Extract all lines from the data beneath that include the word "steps".

* * * * * * * * *

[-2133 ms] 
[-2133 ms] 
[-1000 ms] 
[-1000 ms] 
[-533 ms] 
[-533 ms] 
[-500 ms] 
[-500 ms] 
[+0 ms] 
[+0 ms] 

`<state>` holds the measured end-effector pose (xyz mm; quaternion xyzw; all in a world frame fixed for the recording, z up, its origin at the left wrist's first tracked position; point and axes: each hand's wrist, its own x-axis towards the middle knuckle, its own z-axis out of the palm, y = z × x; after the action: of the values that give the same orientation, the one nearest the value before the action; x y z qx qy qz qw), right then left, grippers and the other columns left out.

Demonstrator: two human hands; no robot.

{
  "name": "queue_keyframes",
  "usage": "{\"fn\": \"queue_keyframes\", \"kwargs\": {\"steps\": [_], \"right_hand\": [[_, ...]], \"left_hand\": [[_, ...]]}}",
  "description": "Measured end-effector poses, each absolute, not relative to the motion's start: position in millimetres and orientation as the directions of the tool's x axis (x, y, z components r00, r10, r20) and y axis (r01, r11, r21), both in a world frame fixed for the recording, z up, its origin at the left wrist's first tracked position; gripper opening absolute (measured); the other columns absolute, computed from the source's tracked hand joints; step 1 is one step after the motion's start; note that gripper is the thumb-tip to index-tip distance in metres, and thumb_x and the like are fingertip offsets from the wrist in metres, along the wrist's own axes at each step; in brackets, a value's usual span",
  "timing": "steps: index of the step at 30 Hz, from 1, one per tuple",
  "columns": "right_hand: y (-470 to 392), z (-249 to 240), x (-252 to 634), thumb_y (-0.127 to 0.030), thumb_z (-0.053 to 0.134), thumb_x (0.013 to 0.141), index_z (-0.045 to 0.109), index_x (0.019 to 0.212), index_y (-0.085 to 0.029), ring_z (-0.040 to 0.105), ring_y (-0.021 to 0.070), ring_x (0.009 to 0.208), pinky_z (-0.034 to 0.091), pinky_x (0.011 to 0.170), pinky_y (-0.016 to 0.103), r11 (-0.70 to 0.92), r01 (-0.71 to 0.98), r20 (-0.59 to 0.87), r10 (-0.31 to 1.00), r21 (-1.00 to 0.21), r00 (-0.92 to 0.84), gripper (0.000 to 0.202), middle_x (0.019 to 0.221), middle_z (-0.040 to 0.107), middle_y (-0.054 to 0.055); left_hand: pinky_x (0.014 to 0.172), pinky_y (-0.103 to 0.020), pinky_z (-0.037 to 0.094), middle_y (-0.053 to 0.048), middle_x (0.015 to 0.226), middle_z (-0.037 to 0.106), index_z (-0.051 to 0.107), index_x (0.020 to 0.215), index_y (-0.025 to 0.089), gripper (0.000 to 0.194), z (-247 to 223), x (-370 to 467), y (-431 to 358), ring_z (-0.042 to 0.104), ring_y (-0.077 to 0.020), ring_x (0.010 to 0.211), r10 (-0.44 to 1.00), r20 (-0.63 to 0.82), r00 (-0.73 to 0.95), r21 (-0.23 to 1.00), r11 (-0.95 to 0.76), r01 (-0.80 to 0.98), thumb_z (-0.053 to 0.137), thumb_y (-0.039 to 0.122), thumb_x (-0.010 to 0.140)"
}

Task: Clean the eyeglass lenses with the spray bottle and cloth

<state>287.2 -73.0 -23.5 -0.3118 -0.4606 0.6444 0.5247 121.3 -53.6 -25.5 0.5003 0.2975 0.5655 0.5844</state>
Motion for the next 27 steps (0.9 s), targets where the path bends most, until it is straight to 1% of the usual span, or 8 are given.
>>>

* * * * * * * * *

→ REPLY TO THE TASK
  "usage": "{\"fn\": \"queue_keyframes\", \"kwargs\": {\"steps\": [_], \"right_hand\": [[_, ...]], \"left_hand\": [[_, ...]]}}",
  "timing": "steps: index of the step at 30 Hz, from 1, one per tuple",
Motion for the next 27 steps (0.9 s), targets where the path bends most, until it is straight to 1% of the usual span, or 8 are given.

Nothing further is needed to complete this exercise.